The processing module 52 is configured to set a first service priority of the 5G NR data service accessing the LTE network to be higher than a second service priority of the 4G LTE data service accessing the LTE network if it is determined that the second percentage obtained by the obtaining module 51 is greater than the first threshold when the first percentage obtained by the obtaining module 51 is smaller than or equal to the first threshold.

Optionally, the processing module 52 is further configured to: when the first occupation ratio is smaller than or equal to a first threshold value, if the second occupation ratio is determined to be smaller than or equal to the first threshold value, acquiring a first QoS value of an uplink of the LTE network after a service type requested by at least one first user terminal UE is accessed into the LTE network is a service of a 4G LTE data service, and acquiring a second QoS value of the uplink of the LTE network after the service type requested by at least one second user terminal UE is accessed into the LTE network is a service of a 5G NR data service; when the first QoS value is determined to be larger than or equal to the second QoS value, setting the second service priority to be higher than the first service priority; and when the first QoS value is determined to be smaller than the second QoS value, setting the first service priority to be higher than the second service priority.

Optionally, the processing module 52 is further configured to: when the first proportion is larger than a first threshold and the first proportion is smaller than or equal to a second threshold, if the second proportion is larger than the second threshold, setting the first service priority higher than the second service priority; wherein the second threshold is greater than the first threshold.

Optionally, the processing module 52 is further configured to: when the first ratio is larger than a first threshold and the first ratio is smaller than or equal to a second threshold, if the second ratio is larger than the first threshold and the second ratio is smaller than or equal to the second threshold, acquiring a third ratio of the residual bandwidth in the LTE network and the total bandwidth of the LTE network in the LTE network; wherein the second threshold is greater than the first threshold; summing the first ratio and the second ratio to obtain a summation result; if the summation result is determined to be less than or equal to the third proportion and the first proportion is greater than or equal to the second proportion, setting the second service priority to be higher than the first service priority; and if the summation result is determined to be larger than the third proportion and the first proportion is smaller than the second proportion, setting the first service priority to be higher than the second service priority.

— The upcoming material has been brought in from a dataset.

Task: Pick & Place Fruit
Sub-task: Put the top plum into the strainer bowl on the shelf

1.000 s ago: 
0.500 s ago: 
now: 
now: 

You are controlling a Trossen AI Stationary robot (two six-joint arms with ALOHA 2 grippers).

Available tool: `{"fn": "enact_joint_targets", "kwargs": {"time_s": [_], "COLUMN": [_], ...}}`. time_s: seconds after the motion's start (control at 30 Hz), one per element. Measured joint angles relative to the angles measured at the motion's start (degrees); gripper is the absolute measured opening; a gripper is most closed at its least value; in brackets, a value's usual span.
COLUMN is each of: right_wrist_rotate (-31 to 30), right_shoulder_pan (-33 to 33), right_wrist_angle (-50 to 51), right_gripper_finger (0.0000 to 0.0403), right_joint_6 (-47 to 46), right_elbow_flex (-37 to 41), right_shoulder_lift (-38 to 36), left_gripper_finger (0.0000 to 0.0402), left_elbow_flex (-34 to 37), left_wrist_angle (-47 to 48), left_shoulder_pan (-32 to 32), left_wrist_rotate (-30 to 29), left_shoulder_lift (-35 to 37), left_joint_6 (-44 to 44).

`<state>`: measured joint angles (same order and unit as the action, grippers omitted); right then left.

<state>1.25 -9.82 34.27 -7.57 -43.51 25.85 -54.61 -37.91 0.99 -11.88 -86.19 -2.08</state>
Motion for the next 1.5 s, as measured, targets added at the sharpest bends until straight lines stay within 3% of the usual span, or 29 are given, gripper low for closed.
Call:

Optionally, the processing module 52 is further configured to: and if the summation result is determined to be larger than the third ratio, setting the first service priority to be the same as the second service priority, and accessing the services according to the request sequence of the services.

Optionally, the processing module 52 is further configured to: and when the first ratio is larger than the first threshold, if the second ratio is determined to be smaller than or equal to the first threshold, setting the second service priority to be higher than the first service priority.

Optionally, the processing module 52 is further configured to: and when the first occupation ratio is larger than a second threshold value, if the second occupation ratio is determined to be larger than the first threshold value and smaller than or equal to the second threshold value, setting the second service priority to be higher than the first service priority.

Optionally, the processing module 52 is further configured to: and when the first ratio is larger than the second threshold, if the second ratio is determined to be larger than the second threshold, setting the priority of the first service to be the same as that of the second service, and accessing the services according to the request sequence of the services.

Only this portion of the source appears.